Posted a couple drawing in the graphite section.
Haven't done any art in about 20 years and just recently started back up.
Hard to get started again. Not coming as easy as it used to.
But hoping with forum help I'll get it back.
Something that wasn't available 20 years ago and is a great resource to learn and relearn what I've forgotten.

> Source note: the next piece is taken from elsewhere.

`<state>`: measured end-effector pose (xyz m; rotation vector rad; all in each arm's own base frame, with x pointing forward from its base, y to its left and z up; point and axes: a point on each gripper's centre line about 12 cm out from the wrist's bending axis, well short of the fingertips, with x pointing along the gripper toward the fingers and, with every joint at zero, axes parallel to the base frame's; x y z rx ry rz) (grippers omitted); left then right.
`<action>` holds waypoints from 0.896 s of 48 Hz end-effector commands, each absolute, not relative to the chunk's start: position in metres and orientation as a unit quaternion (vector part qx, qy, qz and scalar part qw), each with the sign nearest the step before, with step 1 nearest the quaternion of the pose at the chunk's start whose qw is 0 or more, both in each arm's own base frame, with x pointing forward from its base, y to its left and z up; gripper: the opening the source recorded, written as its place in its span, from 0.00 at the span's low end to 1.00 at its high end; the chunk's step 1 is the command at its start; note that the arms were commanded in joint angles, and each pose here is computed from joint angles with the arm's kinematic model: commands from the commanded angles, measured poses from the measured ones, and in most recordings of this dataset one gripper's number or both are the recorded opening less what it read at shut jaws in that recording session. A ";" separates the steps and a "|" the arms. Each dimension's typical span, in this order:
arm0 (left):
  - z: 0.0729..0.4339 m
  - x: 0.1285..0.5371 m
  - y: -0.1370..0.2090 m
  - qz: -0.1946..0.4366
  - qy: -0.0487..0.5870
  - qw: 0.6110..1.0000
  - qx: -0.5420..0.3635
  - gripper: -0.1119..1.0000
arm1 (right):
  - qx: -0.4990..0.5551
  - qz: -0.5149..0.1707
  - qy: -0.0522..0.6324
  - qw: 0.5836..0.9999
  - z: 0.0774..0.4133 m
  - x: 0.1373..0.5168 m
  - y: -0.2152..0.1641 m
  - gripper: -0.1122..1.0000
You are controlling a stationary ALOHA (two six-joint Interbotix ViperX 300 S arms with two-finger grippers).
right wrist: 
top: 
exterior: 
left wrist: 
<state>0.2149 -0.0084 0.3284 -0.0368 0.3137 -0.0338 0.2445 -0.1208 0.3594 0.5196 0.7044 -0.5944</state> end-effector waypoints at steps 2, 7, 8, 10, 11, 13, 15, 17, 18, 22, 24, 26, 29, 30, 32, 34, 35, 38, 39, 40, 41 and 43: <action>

Did a couple soft pastels. First time ever using color. Have always done graphite.
Hopefully it gets better.
Any suggestions welcome.


----------



## TerryCurley

I Love the color work. You are very talented. I truly wish I could draw as well as you do.


----------



## ivanlsjr65

I wish I could do what I see in my head. Need lots more practice. 
These are my first tries in color. 
Unexpectedly difficult. Lol
But thanks a lot. I appreciate that


----------



## Bushcraftonfire

Well let me say this.. if these are your first works in 20 years.. you are a *REALLY *good artist  Let's see some of those graphites too!

D


----------



## leighann

Wonderful pieces!!! I have a dumb art question for you. Until recently, I had only done sketches, so I'm new to other mediums. Are pastels basically colored charcoal?? Pastel pieces are always so pretty, but I wouldn't have a clue how to draw with those sticks. 
Oh!! Almost forgot...Welcome!


----------



## Susan Mulno

leighann said:


> Wonderful pieces!!! I have a dumb art question for you. Until recently, I had only done sketches, so I'm new to other mediums. Are pastels basically colored charcoal?? Pastel pieces are always so pretty, but I wouldn't have a clue how to draw with those sticks.
> Oh!! Almost forgot...Welcome!


The best way to learn how to color with them is to get some and play with them.

Pastels come in two varieties, soft (chalk) and oil.


----------